A faithful copy of the whole listing is required, with nothing left out.

INFORMATION SUPPLIED:

┏━━

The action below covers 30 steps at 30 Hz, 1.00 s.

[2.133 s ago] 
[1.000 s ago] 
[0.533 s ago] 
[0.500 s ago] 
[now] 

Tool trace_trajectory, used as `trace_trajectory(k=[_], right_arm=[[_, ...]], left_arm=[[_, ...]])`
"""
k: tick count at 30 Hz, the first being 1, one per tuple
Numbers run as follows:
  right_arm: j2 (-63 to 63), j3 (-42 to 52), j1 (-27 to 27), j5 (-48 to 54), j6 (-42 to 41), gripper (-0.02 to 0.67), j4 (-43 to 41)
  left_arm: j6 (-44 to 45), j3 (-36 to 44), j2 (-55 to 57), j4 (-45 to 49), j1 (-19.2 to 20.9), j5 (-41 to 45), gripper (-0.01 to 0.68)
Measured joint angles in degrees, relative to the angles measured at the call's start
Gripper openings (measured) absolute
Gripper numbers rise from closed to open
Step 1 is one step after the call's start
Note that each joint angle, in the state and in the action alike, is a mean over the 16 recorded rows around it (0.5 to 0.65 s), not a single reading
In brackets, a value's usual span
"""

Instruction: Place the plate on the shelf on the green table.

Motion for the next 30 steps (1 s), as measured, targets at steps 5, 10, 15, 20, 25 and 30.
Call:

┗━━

OUTPUT FOR THIS TASK:
The action below covers 30 steps at 30 Hz, 1.00 s.

[2.133 s ago] 
[1.000 s ago] 
[0.533 s ago] 
[0.500 s ago] 
[now] 

Tool trace_trajectory, used as `trace_trajectory(k=[_], right_arm=[[_, ...]], left_arm=[[_, ...]])`
"""
k: tick count at 30 Hz, the first being 1, one per tuple
Numbers run as follows:
  right_arm: j2 (-63 to 63), j3 (-42 to 52), j1 (-27 to 27), j5 (-48 to 54), j6 (-42 to 41), gripper (-0.02 to 0.67), j4 (-43 to 41)
  left_arm: j6 (-44 to 45), j3 (-36 to 44), j2 (-55 to 57), j4 (-45 to 49), j1 (-19.2 to 20.9), j5 (-41 to 45), gripper (-0.01 to 0.68)
Measured joint angles in degrees, relative to the angles measured at the call's start
Gripper openings (measured) absolute
Gripper numbers rise from closed to open
Step 1 is one step after the call's start
Note that each joint angle, in the state and in the action alike, is a mean over the 16 recorded rows around it (0.5 to 0.65 s), not a single reading
In brackets, a value's usual span
"""

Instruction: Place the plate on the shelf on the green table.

Motion for the next 30 steps (1 s), as measured, targets at steps 5, 10, 15, 20, 25 and 30.
Call:

No additional output will be produced.